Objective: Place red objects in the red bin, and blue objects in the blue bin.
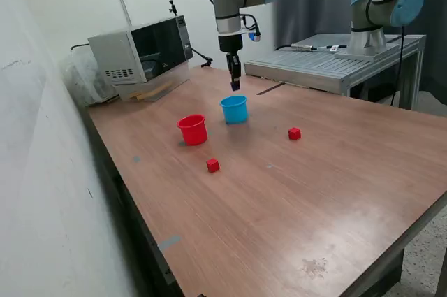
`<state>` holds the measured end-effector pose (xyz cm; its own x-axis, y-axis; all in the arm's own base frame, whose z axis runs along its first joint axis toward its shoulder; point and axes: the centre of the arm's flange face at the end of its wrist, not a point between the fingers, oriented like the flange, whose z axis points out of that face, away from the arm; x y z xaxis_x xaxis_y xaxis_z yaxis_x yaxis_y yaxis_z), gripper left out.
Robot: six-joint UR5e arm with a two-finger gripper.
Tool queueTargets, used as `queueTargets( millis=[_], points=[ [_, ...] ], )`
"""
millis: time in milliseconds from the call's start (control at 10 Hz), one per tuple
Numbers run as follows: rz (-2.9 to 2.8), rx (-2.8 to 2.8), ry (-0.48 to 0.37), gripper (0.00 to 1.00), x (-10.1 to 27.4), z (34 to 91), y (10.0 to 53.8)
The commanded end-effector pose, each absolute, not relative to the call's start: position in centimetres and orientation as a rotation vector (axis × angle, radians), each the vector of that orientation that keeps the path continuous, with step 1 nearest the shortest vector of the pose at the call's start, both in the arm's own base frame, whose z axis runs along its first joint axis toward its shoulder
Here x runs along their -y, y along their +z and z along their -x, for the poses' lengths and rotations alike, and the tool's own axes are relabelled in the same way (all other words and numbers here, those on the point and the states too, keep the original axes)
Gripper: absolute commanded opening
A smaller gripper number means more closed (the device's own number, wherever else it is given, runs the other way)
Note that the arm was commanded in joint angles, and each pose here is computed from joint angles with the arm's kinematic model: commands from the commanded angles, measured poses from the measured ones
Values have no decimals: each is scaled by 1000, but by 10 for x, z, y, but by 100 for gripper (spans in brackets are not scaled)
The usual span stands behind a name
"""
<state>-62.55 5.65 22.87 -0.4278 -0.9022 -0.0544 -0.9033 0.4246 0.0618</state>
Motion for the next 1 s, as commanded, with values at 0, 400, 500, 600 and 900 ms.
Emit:
queueTargets(
  millis=[0, 400, 500, 600, 900],
  points=[
    [1671, -2639, 122, 0, -57, 624, 227],
    [1670, -2637, 122, 100, -57, 624, 227],
    [1670, -2637, 122, 100, -57, 624, 227],
    [1677, -2635, 126, 100, -55, 623, 230],
    [1783, -2648, 266, 100, -33, 604, 305]
  ],
)
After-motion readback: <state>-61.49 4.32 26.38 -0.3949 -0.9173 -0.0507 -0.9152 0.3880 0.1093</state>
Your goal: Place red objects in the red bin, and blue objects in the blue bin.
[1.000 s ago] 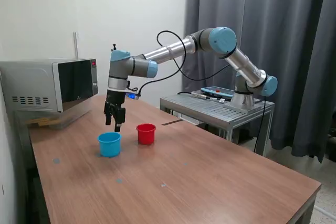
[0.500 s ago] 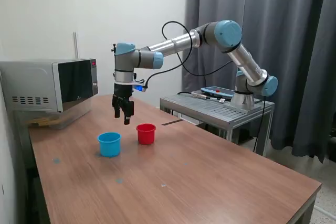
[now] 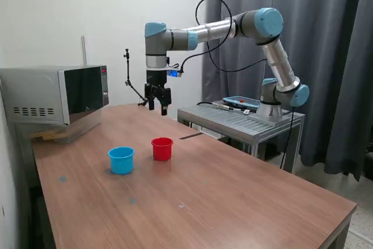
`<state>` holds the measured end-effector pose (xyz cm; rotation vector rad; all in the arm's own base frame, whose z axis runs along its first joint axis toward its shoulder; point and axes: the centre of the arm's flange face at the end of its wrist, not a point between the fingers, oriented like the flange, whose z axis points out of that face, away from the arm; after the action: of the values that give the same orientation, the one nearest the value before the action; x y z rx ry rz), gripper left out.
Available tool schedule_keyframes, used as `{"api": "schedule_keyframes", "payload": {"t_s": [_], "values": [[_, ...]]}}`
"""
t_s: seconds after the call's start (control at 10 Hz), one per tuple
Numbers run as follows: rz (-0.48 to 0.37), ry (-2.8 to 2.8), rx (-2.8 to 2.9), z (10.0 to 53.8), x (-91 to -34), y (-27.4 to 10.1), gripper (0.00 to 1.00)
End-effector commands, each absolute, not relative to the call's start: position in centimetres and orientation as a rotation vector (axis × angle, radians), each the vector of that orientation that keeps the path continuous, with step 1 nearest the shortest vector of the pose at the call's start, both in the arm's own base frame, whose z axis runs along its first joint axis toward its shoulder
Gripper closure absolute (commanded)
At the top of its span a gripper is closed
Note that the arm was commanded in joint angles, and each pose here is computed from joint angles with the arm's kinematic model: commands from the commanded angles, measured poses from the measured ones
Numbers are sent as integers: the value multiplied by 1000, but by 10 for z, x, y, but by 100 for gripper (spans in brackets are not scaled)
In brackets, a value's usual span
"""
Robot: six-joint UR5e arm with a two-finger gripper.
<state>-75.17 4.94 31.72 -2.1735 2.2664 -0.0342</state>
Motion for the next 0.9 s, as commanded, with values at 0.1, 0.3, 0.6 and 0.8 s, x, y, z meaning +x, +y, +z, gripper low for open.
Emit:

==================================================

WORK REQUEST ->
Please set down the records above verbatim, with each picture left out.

ANSWER TO THE PROBLEM ->
Objective: Place red objects in the red bin, and blue objects in the blue bin.
`<state>` holds the measured end-effector pose (xyz cm; its own x-axis, y-axis; all in the arm's own base frame, whose z axis runs along its first joint axis toward its shoulder; point and axes: the centre of the arm's flange face at the end of its wrist, not a point between the fingers, oriented like the flange, whose z axis points out of that face, away from the arm; x y z xaxis_x xaxis_y xaxis_z yaxis_x yaxis_y yaxis_z), gripper left out.
Robot: six-joint UR5e arm with a two-finger gripper.
Tool queueTargets, used as `queueTargets( millis=[_], points=[ [_, ...] ], )`
"""
millis: time in milliseconds from the call's start (control at 10 Hz), one per tuple
Numbers run as follows: rz (-2.9 to 2.8), rx (-2.8 to 2.8), ry (-0.48 to 0.37), gripper (0.00 to 1.00), x (-10.1 to 27.4), z (34 to 91), y (10.0 to 53.8)
The commanded end-effector pose, each absolute, not relative to the call's start: position in centimetres and orientation as a rotation vector (axis × angle, radians), each the vector of that orientation that keeps the path continuous, with step 1 nearest the shortest vector of the pose at the call's start, both in the arm's own base frame, whose z axis runs along its first joint axis toward its shoulder
Here x runs along their -y, y along their +z and z along their -x, for the poses' lengths and rotations alike, and the tool's own axes are relabelled in the same way (all other words and numbers here, those on the point and the states too, keep the original axes)
Gripper: absolute commanded opening
A smaller gripper number means more closed (the device's own number, wherever else it is given, runs the other way)
Note that the arm was commanded in joint angles, and each pose here is computed from joint angles with the arm's kinematic model: commands from the commanded angles, measured poses from the measured ones
Values have no decimals: each is scaled by 1000, but by 10 for x, z, y, but by 100 for gripper (spans in brackets are not scaled)
The usual span stands behind a name
"""
<state>-62.55 5.65 22.87 -0.4278 -0.9022 -0.0544 -0.9033 0.4246 0.0618</state>
Motion for the next 1 s, as commanded, with values at 0, 400, 500, 600 and 900 ms.
Emit:
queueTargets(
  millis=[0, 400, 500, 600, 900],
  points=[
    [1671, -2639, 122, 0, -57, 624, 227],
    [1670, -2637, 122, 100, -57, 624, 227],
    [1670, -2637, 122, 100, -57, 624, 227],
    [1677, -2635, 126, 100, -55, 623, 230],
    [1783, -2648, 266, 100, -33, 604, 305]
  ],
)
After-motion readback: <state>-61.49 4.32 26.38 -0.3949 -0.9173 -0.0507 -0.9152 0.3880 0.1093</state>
Your goal: Place red objects in the red bin, and blue objects in the blue bin.
[1.000 s ago] 
[0.500 s ago] 
[now] 
`<state>` holds the measured end-effector pose (xyz cm; rotation vector rad; all in the arm's own base frame, whose z axis runs along its first joint axis toward its shoulder; point and axes: the centre of the arm's flange face at the end of its wrist, not a point between the fingers, oriented like the flange, whose z axis points out of that face, away from the arm; after the action: of the values that give the same orientation, the one nearest the value before the action; x y z rx ry rz), gripper left out.
Available tool schedule_keyframes, used as `{"api": "schedule_keyframes", "payload": {"t_s": [_], "values": [[_, ...]]}}`
"""
t_s: seconds after the call's start (control at 10 Hz), one per tuple
Numbers run as follows: rz (-0.48 to 0.37), ry (-2.8 to 2.8), rx (-2.8 to 2.9), z (10.0 to 53.8), x (-91 to -34), y (-27.4 to 10.1), gripper (0.00 to 1.00)
End-effector commands, each absolute, not relative to the call's start: position in centimetres and orientation as a rotation vector (axis × angle, radians), each the vector of that orientation that keeps the path continuous, with step 1 nearest the shortest vector of the pose at the call's start, both in the arm's own base frame, whose z axis runs along its first joint axis toward its shoulder
Gripper closure absolute (commanded)
At the top of its span a gripper is closed
Note that the arm was commanded in joint angles, and each pose here is computed from joint angles with the arm's kinematic model: commands from the commanded angles, measured poses from the measured ones
Numbers are sent as integers: the value multiplied by 1000, but by 10 for z, x, y, but by 100 for gripper (spans in brackets are not scaled)
In brackets, a value's usual span
"""
Robot: six-joint UR5e arm with a two-finger gripper.
<state>-75.17 4.94 31.72 -2.1735 2.2664 -0.0342</state>
Motion for the next 0.9 s, as commanded, with values at 0.1, 0.3, 0.6 and 0.8 s, x, y, z meaning +x, +y, +z, gripper low for open.
Emit:

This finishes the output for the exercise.